The microprocessor subsystem (or embedded stripe) in Excalibur devices includes the 32-bit ARM922T processor with AMBA advanced high-performance bus (AHB) bus structure, SRAM and dual-port SRAM memories, flash, SRAM, and SDRAM interfaces, and peripherals. The subsystem also contains Joint Test Action Group (JTAG) debugging facilities and an ETM9 embedded trace macrocell.
Figure 1 shows the microprocessor subsystem found in Excalibur devices.

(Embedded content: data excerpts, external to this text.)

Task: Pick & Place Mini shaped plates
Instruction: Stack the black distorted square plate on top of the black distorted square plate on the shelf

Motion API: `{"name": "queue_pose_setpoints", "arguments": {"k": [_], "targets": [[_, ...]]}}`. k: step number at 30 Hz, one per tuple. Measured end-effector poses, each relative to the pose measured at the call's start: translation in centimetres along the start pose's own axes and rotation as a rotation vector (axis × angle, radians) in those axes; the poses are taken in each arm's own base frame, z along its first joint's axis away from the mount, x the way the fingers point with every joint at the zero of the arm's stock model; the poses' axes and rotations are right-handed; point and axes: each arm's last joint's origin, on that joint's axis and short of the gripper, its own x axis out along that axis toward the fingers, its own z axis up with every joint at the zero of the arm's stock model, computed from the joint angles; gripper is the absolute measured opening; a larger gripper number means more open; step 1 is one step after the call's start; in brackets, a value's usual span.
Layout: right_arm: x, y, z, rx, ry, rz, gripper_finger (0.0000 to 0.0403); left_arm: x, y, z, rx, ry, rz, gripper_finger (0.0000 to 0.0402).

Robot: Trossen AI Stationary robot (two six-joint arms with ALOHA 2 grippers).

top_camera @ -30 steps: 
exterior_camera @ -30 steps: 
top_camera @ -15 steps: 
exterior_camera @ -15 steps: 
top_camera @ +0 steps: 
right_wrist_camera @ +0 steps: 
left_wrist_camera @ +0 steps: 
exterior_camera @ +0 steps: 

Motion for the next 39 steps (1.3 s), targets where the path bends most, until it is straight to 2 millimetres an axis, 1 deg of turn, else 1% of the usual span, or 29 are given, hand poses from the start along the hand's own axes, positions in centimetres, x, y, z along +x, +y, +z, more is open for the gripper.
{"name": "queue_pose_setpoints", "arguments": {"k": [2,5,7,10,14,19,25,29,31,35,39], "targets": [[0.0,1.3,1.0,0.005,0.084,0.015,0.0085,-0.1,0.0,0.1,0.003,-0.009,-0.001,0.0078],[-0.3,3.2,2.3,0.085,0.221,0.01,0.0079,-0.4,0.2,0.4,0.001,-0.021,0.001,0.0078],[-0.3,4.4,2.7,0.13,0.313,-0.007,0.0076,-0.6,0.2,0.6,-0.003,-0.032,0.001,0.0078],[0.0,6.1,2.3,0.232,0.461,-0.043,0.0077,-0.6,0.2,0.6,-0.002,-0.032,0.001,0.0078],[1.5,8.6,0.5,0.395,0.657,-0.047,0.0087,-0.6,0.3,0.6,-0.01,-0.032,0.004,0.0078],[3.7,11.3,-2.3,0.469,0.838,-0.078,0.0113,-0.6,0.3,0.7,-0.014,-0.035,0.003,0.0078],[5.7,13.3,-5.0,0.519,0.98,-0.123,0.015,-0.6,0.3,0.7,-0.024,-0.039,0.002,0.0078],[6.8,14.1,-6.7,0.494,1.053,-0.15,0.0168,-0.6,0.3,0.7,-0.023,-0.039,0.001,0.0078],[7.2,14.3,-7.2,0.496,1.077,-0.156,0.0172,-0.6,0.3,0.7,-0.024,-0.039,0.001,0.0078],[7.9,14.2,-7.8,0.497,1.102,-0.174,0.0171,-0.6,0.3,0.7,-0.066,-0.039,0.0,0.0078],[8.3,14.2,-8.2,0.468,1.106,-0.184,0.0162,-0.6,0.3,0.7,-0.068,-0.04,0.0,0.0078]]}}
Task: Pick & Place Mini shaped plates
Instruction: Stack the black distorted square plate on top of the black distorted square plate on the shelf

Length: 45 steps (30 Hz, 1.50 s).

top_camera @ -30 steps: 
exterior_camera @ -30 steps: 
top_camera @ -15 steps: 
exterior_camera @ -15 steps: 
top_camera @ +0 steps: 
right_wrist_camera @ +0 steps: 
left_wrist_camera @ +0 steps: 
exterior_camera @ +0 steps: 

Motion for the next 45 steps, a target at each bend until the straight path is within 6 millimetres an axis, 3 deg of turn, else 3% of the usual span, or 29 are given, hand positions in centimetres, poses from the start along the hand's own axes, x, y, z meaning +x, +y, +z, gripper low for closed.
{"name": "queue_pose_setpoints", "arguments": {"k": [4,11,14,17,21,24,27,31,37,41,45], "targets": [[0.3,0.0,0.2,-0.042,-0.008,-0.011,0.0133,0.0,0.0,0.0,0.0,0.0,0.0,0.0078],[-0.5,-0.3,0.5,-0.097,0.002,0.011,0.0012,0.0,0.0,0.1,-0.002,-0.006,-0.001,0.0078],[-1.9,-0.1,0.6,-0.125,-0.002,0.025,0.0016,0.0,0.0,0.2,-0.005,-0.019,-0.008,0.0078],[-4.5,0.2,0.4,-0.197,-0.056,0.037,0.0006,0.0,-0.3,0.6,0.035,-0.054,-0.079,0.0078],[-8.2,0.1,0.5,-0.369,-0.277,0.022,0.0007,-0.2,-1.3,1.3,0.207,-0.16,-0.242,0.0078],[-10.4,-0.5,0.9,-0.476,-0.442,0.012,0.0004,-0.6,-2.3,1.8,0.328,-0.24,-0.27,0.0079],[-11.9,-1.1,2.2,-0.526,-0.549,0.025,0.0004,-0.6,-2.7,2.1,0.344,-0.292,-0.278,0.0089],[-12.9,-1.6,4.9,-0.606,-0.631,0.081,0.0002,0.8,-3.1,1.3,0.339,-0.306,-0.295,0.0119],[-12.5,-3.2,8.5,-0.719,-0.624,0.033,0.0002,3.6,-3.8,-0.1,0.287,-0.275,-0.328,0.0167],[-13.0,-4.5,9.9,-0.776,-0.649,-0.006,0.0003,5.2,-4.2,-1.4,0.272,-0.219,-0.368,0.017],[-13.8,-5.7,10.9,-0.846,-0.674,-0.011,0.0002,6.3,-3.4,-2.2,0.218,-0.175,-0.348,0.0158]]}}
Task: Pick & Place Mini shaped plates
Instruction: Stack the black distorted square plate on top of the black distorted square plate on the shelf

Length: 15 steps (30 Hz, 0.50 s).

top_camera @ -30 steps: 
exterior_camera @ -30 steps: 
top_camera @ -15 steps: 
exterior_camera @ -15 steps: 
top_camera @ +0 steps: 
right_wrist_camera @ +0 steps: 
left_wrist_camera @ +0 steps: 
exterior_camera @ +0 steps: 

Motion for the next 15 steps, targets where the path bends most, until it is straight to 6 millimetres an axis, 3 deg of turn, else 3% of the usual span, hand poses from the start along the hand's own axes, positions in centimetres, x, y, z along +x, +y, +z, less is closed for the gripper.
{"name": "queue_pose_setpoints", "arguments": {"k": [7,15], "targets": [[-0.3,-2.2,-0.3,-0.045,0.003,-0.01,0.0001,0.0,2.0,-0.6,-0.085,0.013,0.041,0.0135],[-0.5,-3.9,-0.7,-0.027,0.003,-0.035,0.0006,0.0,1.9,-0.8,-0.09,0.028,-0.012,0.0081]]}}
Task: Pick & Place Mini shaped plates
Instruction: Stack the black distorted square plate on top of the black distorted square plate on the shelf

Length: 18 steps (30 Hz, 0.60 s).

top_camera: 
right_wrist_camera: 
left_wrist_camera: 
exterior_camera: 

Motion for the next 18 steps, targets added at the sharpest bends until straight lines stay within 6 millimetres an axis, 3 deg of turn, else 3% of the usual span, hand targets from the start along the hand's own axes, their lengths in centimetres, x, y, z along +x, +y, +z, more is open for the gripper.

Figure 1. Excalibur Device Block Diagram
- MMU = Memory management unit
- PLD = Programmable logic device
- EBI = Expansion bus interface
AHB Bus Structure
To maintain maximum system performance, the microprocessor subsystem's dual AMBA AHB structure allows optimum performance during accesses to slow peripherals. The AHB1 single master bus runs at the full processor speed, while AHB2 has multiple masters (including a master from the FPGA), and runs at one-half the speed of AHB1. For more details on the AMBA AHB bus structure, see the ARM922T architecture web page.
Excalibur devices implement multiple internal clock domains. The processor, dual-AHB bus structure, and SDRAM controller all have their own clock domains. Two dedicated programmable phase-locked loops (PLLs) control these clock domains: one PLL generates the clock for the AHB1 and AHB2, and the other PLL generates the clock for the SDRAM controller. The AHB1 processor bus and SDRAM bus run at speeds up to 200 MHz (with fAHB2 = fAHB1/2) and 133 MHz, respectively. The clock domains are independent and adhere to the APEX PLL specification and clock signals.
FPGA Configuration Logic
Excalibur devices may be configured several ways. The processor can boot independently from the FPGA, and it contains the configuration logic to program the FPGA from data stored either in external (flash) memory or downloaded into on-chip SRAM. Unlike FPGA solutions, Excalibur devices can be reconfigured at any time via processor control, while the processor continues to run. This can be done via a setup sequence, or via auto-detection when configuration is required.
In addition, the processor memory spaces can be reconfigured using traditional FPGA configuration modes and memory. In this event, the processor is held in reset, then allowed to boot only when the FPGA configuration is complete.
Microprocessor Subsystem to FPGA Interfaces
The value of integrating a processor and FPGA increases substantially with the incorporation of multiple high-speed data exchange interfaces. The Excalibur processor has two AHB bridges on AHB2 that allow the processor (or other master within the subsystem) and the FPGA to each act as bus masters on the AHB2 bus. By functioning as bus master, the master can initiate a data transfer through the bus bridge in either direction. Moreover, allowing the FPGA and the processor to initiate bus transfers enables the creation of complex systems that provide real-time interaction, between the processor and FPGA, to form complete system-on-a-programmable-chip (SOPC) designs.
The dual-port SRAM memory is accessible from both the FPGA and the processor. Data can be written to and read from this memory space, providing a simple shared data area for applications interfaces. One such application is for the processor to interface to a digital signal processing (DSP) function implemented in the FPGA by reading and writing the appropriate memory spaces within the dual-port memory.